I have several samples (Id) each of them with 601 observations (time) of (Target, Cov1, Cov2,Cov3) and want to train my model (a TemporalFusionTransformer model) on the 1st 60 observations to predict the 541 remaining Target values.
I plan to train/validate my model using Pytorch TimeSeriesDataSet object and then test it on unseen samples.
I readed a lot of Pytorch TimeSeriesDataSet examples (pytorch-forecasting.readthedocs.io , Kaggle notebooks, data scientist posts like https://towardsdatascience.com/all-about-n-hits-the-latest-breakthrough-in-time-series-forecasting-a8ddcb27b0d5...) but most of them subset a single timeseries example in consecutive train/validation/test sets.
I don't find that many examples training on several samples and testing on others. So my questions are about data preprocessing prior to fit my model.
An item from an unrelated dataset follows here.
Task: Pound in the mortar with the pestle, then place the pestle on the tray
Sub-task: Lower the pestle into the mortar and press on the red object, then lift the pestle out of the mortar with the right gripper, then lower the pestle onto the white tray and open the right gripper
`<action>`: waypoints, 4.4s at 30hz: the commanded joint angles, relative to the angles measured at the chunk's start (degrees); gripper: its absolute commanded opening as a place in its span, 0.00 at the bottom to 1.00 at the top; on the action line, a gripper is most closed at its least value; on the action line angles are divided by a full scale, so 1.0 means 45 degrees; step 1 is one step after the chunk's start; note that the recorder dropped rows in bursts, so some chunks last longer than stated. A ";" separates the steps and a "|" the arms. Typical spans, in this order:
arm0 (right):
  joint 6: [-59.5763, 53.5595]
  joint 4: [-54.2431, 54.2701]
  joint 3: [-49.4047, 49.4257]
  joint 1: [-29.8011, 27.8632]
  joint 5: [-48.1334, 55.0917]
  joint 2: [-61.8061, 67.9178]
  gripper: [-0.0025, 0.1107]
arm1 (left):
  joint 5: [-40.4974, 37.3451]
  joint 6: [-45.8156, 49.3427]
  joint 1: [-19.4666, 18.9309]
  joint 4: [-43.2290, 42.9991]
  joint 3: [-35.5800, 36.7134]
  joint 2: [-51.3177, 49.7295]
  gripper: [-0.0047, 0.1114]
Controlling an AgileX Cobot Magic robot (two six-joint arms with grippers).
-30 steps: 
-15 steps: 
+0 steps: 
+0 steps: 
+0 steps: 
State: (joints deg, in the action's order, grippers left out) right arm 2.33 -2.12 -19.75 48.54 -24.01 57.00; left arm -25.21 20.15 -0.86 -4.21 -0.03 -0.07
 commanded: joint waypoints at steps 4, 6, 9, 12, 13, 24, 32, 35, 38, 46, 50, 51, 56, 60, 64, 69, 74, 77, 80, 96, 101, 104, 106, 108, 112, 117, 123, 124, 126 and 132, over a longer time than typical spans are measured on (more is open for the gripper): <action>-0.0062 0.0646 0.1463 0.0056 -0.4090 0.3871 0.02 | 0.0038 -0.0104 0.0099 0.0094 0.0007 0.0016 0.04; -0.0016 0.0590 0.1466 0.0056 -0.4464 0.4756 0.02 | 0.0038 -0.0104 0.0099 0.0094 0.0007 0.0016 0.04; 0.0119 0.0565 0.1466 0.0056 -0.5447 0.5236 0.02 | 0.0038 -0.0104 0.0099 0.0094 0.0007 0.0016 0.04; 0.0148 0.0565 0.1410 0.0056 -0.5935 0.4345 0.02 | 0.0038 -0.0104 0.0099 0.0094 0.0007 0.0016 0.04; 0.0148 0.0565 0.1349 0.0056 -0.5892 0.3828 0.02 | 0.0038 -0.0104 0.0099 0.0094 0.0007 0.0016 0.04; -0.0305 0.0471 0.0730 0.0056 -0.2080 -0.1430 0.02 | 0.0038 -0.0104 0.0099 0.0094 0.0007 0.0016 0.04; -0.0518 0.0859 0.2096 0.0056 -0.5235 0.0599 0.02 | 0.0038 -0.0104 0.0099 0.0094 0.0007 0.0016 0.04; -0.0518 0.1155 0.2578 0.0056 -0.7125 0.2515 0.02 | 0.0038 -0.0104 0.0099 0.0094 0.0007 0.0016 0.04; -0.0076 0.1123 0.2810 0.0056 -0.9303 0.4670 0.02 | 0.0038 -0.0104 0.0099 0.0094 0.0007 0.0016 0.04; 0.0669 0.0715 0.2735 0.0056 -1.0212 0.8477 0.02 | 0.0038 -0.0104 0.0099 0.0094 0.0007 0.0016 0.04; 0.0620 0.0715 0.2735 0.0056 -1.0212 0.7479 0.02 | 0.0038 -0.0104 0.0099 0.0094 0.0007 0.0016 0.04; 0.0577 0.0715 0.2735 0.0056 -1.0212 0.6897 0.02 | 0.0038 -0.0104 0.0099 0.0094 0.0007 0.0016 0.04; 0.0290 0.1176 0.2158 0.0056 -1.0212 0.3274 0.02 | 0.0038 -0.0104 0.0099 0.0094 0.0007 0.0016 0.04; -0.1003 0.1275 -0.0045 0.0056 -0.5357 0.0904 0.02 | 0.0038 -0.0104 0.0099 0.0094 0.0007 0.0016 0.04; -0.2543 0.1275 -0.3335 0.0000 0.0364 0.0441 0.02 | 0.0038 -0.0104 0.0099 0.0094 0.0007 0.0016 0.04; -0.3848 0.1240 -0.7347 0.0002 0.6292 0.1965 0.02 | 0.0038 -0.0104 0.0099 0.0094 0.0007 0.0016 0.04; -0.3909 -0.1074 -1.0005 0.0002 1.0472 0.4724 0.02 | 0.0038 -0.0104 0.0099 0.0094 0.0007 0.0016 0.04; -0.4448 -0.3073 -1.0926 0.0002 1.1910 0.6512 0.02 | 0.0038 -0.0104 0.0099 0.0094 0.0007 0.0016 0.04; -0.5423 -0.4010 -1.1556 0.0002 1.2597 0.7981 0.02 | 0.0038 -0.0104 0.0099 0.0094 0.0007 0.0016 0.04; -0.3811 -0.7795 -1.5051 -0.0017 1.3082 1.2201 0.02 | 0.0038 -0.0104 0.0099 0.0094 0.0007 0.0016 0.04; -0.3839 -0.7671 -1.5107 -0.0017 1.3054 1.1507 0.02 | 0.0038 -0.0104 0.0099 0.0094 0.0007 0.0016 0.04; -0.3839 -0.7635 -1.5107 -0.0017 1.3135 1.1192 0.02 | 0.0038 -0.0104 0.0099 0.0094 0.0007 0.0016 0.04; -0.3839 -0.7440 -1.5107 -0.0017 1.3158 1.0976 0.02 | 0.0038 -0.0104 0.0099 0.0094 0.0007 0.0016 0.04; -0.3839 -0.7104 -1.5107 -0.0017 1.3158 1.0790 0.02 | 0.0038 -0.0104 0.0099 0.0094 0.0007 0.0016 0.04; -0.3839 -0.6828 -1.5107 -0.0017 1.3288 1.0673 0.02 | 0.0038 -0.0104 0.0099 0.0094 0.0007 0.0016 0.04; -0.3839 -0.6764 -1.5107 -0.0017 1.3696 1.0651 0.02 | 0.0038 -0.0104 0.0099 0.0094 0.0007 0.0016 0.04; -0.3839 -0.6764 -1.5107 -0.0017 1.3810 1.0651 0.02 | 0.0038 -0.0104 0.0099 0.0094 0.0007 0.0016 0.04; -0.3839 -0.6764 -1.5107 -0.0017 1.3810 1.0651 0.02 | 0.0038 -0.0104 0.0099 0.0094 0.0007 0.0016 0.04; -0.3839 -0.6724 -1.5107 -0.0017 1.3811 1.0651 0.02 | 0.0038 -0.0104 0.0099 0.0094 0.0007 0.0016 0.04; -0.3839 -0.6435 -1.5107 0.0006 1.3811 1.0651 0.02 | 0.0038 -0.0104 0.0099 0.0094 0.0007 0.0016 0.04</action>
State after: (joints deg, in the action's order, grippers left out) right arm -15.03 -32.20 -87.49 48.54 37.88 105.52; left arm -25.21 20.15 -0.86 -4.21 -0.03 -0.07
Here is the code I used:
max_prediction_length = 540
max_encoder_length = 61
training_cutoff = df["time"].max() - max_prediction_length
training = TimeSeriesDataSet(df[lambda x: x.time <= training_cutoff],
time_idx="time",target="Target", group_ids=["id"],
min_encoder_length= max_encoder_length,max_encoder_length=max_encoder_length,
min_prediction_length=max_prediction_length, max_prediction_length=max_prediction_length,
time_varying_unknown_reals=["Cov1", "Cov2",”Cov3”,”Target”])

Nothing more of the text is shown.